Ficamos surpresos que durante o processo de construção do espetáculo que estava sendo feito por nós fomos questionados e obrigados a censurar uma parcela de componentes do evento, componentes estes TRANS que foram convidados por nós do Fábrica Fazendo Arte a partir de uma parceria nossa com a AMOTRANS, onde não iriam poder participar ou então nos disseram que eles e elas poderiam participar apenas do Bacanal de Herodes "por ser um momento e espaço propício" e que também não poderíamos divulgar que teria pessoas trans na Paixão de Cristo de Casa Amarela para que não houvesse problemas com a Cúpula da Igreja Católica, pois foi justificado que o Arcebispo de Olinda e Recife que assiste esta paixão todos os anos não iria aprovar a participação de TRANSEXUAIS e TRAVESTIS na unica Paixão de Cristo que ele assiste todos os anos.
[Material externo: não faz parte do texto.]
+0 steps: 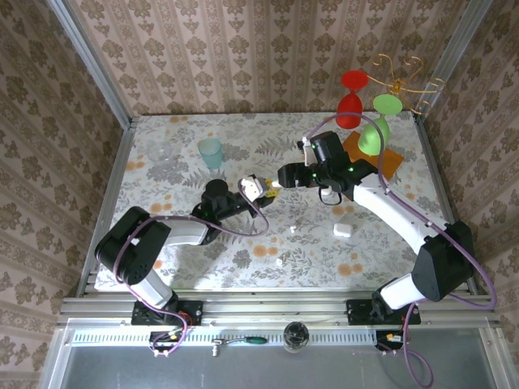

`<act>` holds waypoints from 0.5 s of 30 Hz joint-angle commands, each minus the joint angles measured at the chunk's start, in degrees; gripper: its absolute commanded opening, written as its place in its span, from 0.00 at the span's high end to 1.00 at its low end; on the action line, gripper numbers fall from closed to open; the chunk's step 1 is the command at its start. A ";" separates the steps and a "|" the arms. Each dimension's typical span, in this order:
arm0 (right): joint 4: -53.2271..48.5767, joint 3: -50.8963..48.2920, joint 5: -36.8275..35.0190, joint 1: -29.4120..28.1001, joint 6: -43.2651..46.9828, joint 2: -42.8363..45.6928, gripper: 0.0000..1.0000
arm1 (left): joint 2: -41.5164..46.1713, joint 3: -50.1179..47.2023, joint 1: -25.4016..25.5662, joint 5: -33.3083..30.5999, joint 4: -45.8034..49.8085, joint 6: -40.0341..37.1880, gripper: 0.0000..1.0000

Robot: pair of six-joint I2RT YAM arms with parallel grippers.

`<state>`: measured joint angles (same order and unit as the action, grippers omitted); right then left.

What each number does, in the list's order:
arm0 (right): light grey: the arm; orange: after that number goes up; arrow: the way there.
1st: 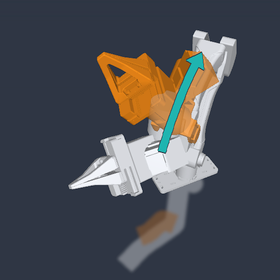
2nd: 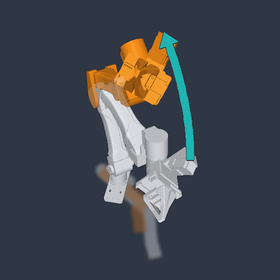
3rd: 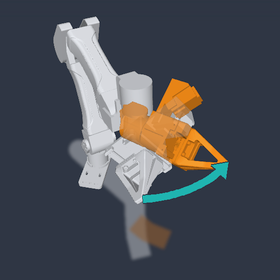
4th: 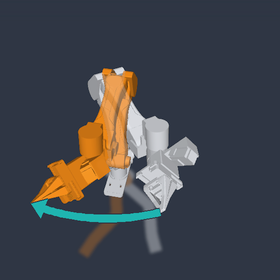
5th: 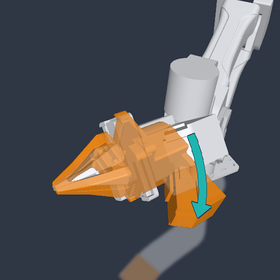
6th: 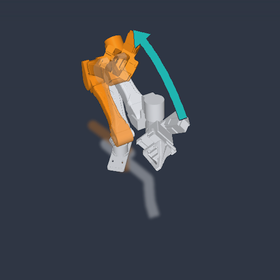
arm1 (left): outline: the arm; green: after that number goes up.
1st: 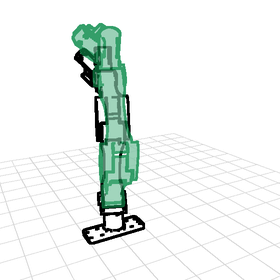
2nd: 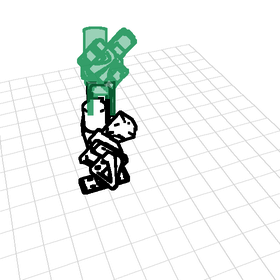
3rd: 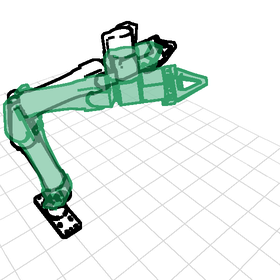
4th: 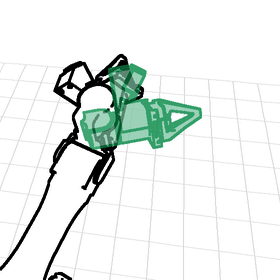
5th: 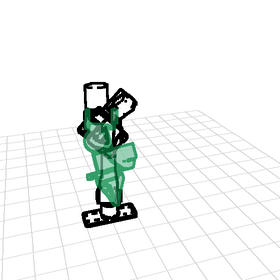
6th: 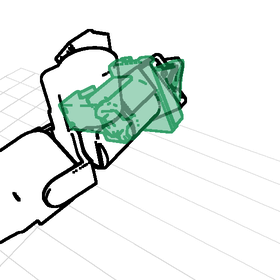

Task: Insert wireless bluetooth earbuds into charging case

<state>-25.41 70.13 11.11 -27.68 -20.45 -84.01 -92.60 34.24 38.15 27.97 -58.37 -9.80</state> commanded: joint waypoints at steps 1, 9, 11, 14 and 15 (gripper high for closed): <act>-2.02 -2.89 2.93 -0.45 2.05 3.72 0.19 | 3.56 0.76 -1.52 -4.24 2.26 7.02 1.00; 13.11 -13.13 10.20 -0.53 8.52 12.29 0.16 | 8.24 -2.75 -7.78 -8.61 11.07 23.74 1.00; 19.05 -16.72 13.50 -0.71 10.04 13.66 0.13 | 8.50 -2.79 -10.11 -8.20 14.86 29.32 1.00; 29.12 -21.50 18.61 -0.79 8.59 14.45 0.09 | 8.32 -4.00 -13.14 -6.57 15.93 33.61 1.00; 30.60 -21.91 19.69 -0.90 8.22 14.12 0.08 | 8.31 -4.42 -13.83 -6.47 16.15 34.40 1.00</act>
<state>-5.80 50.30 24.01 -28.03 -13.26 -70.30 -84.84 31.24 26.09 20.93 -45.10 16.43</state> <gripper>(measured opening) 0.911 0.200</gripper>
Diante deste absurdo nós voluntários, integrantes, padrinhos, amigos e simpatizantes do Fábrica Fazendo Arte não corroboramos com este ato inaceitável, inescrupuloso, inadmissível, preconceituoso, desumano, medíocre e tantos outros adjetivos que rasgam nossa garganta, por tanto viemos comunicar nossa saída deste processo.
Num país que mais mata transexuais e travestis no mundo, invisibilizar identidades é fortalecer a cultura do ódio e por consequência contribuir com as estatísticas de morte desta população.
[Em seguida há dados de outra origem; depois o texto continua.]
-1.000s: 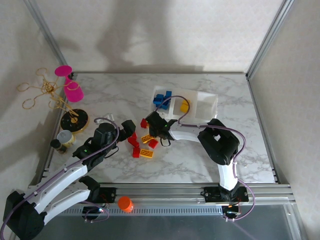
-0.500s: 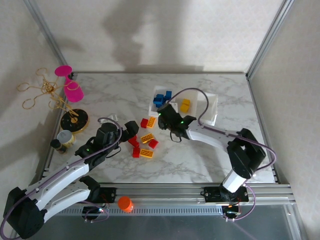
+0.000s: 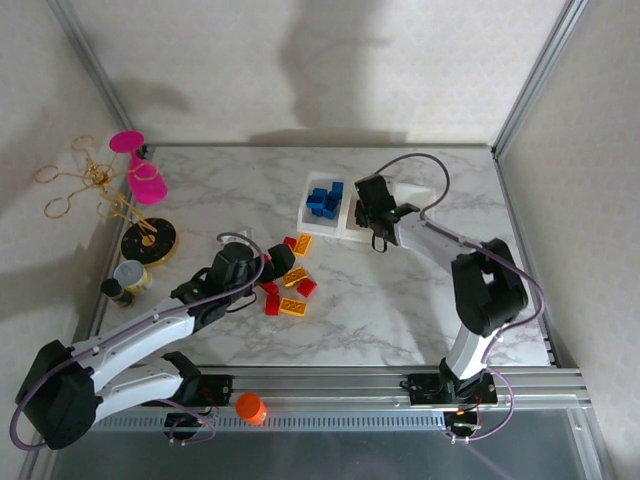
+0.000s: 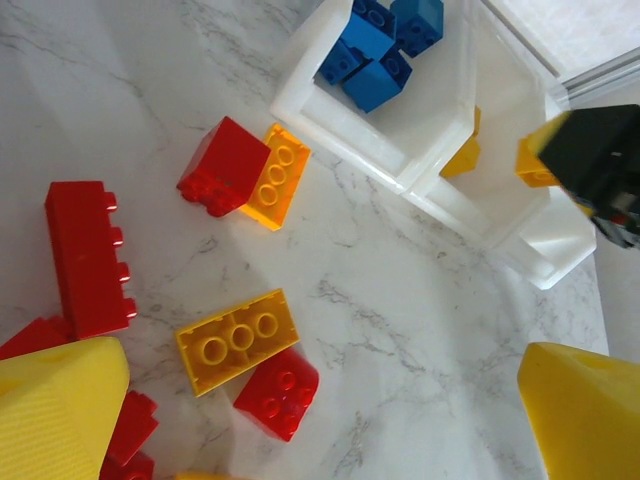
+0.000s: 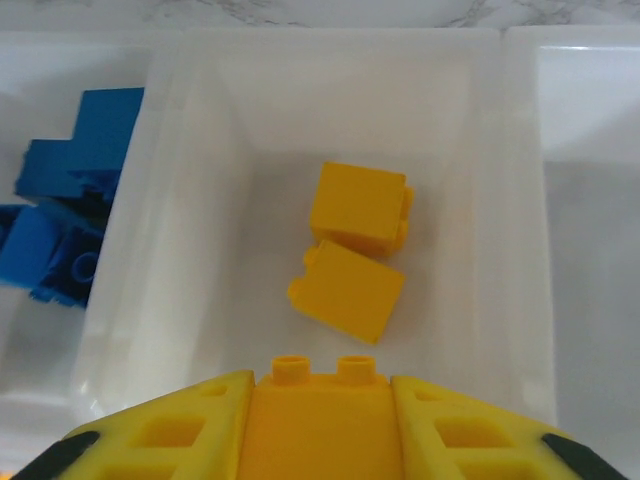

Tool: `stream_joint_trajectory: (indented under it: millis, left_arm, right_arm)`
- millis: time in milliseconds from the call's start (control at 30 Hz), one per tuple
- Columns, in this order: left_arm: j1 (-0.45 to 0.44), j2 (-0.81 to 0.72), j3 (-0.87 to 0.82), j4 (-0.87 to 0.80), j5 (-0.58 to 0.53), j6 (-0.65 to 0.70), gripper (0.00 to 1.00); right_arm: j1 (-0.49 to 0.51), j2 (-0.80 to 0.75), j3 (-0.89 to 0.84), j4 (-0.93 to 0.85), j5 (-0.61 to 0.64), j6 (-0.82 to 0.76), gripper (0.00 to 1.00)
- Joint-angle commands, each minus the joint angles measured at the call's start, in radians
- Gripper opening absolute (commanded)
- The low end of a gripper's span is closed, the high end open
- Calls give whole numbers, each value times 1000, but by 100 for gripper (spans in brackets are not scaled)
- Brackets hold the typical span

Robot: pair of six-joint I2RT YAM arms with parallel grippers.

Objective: Sort the legos into containers by color
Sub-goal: Place the lego in the container, then move the lego to the center of the table.

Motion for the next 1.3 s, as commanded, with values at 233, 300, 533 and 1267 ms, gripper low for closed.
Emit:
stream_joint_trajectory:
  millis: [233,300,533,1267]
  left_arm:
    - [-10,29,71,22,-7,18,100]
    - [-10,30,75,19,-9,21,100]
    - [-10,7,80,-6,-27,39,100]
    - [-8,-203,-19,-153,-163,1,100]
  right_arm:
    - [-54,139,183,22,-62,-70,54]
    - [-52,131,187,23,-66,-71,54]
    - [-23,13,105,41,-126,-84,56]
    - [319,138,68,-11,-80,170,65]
Repudiamos veementemente qualquer tipo de exclusão, segregação social e descriminação, estaremos firme com nossas vozes e lutas ocupando espaços onde temos direito.
A equipe composta por Direção Geral - Jefferson Vitorino, Kleiton Barros; Direção Artística - Lucrécia Forcione; Produção - Pricila Freitas, Rodrigo Gomes, Gigi Abagagerry, Rodolfo Lima, Natália Florêncio; Cenógrafo - Dida Did'Ats; Coreografa - Nayna Valentin; Preparadora vocal e Maquiadora - Andreza Cavalcanti; Design - Rodrigo Alves e Diretoria do Projeto Fábrica Fazendo Arte esta a disposição para qualquer dúvida ou esclarecimento sobre o fato ocorrido no processo.
E assim dizemos que isto tudo só nos fortalece e faz com que a gente cresça e reafirmamos que: NINGUÉM SOLTA A MÃO DE NINGUÉM!"